REQUIREMENT:
Reproduce the material that follows, keeping every line exactly as it is.

COLLECTED DATA below:

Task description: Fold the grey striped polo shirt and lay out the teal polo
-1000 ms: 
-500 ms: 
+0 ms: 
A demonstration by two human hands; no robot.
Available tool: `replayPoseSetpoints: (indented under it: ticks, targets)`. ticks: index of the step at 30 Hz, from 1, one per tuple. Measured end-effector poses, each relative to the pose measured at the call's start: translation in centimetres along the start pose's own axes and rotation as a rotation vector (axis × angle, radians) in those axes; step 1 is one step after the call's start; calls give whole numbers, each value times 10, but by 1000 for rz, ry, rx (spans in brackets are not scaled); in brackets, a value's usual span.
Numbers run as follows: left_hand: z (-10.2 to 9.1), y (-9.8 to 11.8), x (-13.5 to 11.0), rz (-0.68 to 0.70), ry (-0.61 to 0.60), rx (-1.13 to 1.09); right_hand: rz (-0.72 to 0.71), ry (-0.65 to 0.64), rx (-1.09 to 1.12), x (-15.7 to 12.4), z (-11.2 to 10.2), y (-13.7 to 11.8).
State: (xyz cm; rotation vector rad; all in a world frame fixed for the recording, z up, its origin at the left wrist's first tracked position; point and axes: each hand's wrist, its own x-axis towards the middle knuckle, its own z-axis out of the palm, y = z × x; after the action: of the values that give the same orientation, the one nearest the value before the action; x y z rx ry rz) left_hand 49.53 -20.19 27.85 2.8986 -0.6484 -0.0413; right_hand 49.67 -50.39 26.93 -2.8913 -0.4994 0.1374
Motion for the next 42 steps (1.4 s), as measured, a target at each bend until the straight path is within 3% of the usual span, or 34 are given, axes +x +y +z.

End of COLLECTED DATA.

RESULT BELOW:
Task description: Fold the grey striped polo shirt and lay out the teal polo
-1000 ms: 
-500 ms: 
+0 ms: 
A demonstration by two human hands; no robot.
Available tool: `replayPoseSetpoints: (indented under it: ticks, targets)`. ticks: index of the step at 30 Hz, from 1, one per tuple. Measured end-effector poses, each relative to the pose measured at the call's start: translation in centimetres along the start pose's own axes and rotation as a rotation vector (axis × angle, radians) in those axes; step 1 is one step after the call's start; calls give whole numbers, each value times 10, but by 1000 for rz, ry, rx (spans in brackets are not scaled); in brackets, a value's usual span.
Numbers run as follows: left_hand: z (-10.2 to 9.1), y (-9.8 to 11.8), x (-13.5 to 11.0), rz (-0.68 to 0.70), ry (-0.61 to 0.60), rx (-1.13 to 1.09); right_hand: rz (-0.72 to 0.71), ry (-0.65 to 0.64), rx (-1.09 to 1.12), x (-15.7 to 12.4), z (-11.2 to 10.2), y (-13.7 to 11.8).
State: (xyz cm; rotation vector rad; all in a world frame fixed for the recording, z up, its origin at the left wrist's first tracked position; point and axes: each hand's wrist, its own x-axis towards the middle knuckle, its own z-axis out of the palm, y = z × x; after the action: of the values that give the same orientation, the one nearest the value before the action; x y z rx ry rz) left_hand 49.53 -20.19 27.85 2.8986 -0.6484 -0.0413; right_hand 49.67 -50.39 26.93 -2.8913 -0.4994 0.1374
Motion for the next 42 steps (1.4 s), as measured, a target at each bend until the straight path is within 3% of the usual span, or 34 are given, axes +x +y +z.

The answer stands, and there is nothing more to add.